◆ PROBLEM TO SOLVE
All of the data is to be written out again exactly, without the pictures.

◆ THE DATA
BEGIN

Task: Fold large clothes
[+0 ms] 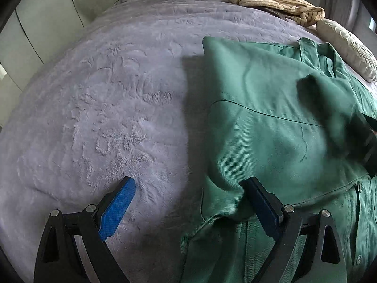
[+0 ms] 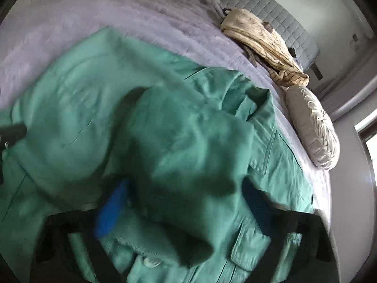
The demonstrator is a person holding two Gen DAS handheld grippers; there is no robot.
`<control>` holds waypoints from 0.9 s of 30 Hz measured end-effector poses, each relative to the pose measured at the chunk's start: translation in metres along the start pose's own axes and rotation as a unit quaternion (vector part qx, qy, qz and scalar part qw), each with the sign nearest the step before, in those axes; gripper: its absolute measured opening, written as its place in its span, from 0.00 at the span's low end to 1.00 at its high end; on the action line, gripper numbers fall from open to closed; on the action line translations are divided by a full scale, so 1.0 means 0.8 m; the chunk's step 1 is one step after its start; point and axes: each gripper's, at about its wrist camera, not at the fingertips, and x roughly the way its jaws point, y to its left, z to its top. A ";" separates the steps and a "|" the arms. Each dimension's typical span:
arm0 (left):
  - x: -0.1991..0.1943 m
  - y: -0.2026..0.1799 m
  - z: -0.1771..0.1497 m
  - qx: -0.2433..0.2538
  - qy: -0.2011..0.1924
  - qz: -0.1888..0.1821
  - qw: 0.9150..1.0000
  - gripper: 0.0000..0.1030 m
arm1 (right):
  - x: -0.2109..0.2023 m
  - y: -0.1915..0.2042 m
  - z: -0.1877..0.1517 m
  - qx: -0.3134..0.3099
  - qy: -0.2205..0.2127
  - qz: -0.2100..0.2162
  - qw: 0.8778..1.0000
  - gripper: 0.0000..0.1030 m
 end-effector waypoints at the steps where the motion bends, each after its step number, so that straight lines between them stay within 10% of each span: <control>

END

◆ SOLUTION BELOW
Task: Fold large clothes
[+0 ms] 
[+0 ms] 
The demonstrator is a person holding two Gen DAS handheld grippers; there is no robot.
`<control>` holds waypoints from 0.9 s of 30 Hz measured end-effector poses, each relative to the pose measured at the chunk's start: translation in metres along the start pose's own axes and rotation as a unit quaternion (vector part qx, qy, qz and scalar part qw), each with the sign nearest the step before, in those axes; gripper: its absolute measured opening, written as its place in its span, from 0.00 at the span's low end to 1.00 at its high end; on the action line, gripper numbers fall from open to closed; on the action line translations are divided by a full scale, so 1.0 means 0.8 m; the chunk's step 1 is one step after its start; point and axes: each gripper's, at about its wrist camera, not at the fingertips, and x roughly the way its jaws point, y to its left, z to its top. A ";" separates the steps and a "|" the arms. Each dimension's typical span:
arm0 (left):
  - x: -0.1991..0.1943 m
  - y: -0.2026..0.1799 m
  - z: -0.1771..0.1497 m
  - qx: -0.2433..0.2538
  - qy: -0.2011..0.1924
  - qz: -0.1888..0.1821
  - qw: 0.9150..1.0000
  - gripper: 0.0000..0.1030 m
arm1 (right):
  - x: -0.2109..0.2023 m
  - y: -0.1915..0.2042 m
  - z: -0.1877..0.1517 m
  - qx: -0.3134..0.3099
  - qy: -0.2205..0.2127
  - qz: -0.2100..0.2162
  - qw: 0.8778..1.0000
  - gripper: 0.0000..0.1030 m
 end-effector waypoints at the steps where the motion bends, each after its step number, so that straight lines between them stay within 10% of each span: <control>

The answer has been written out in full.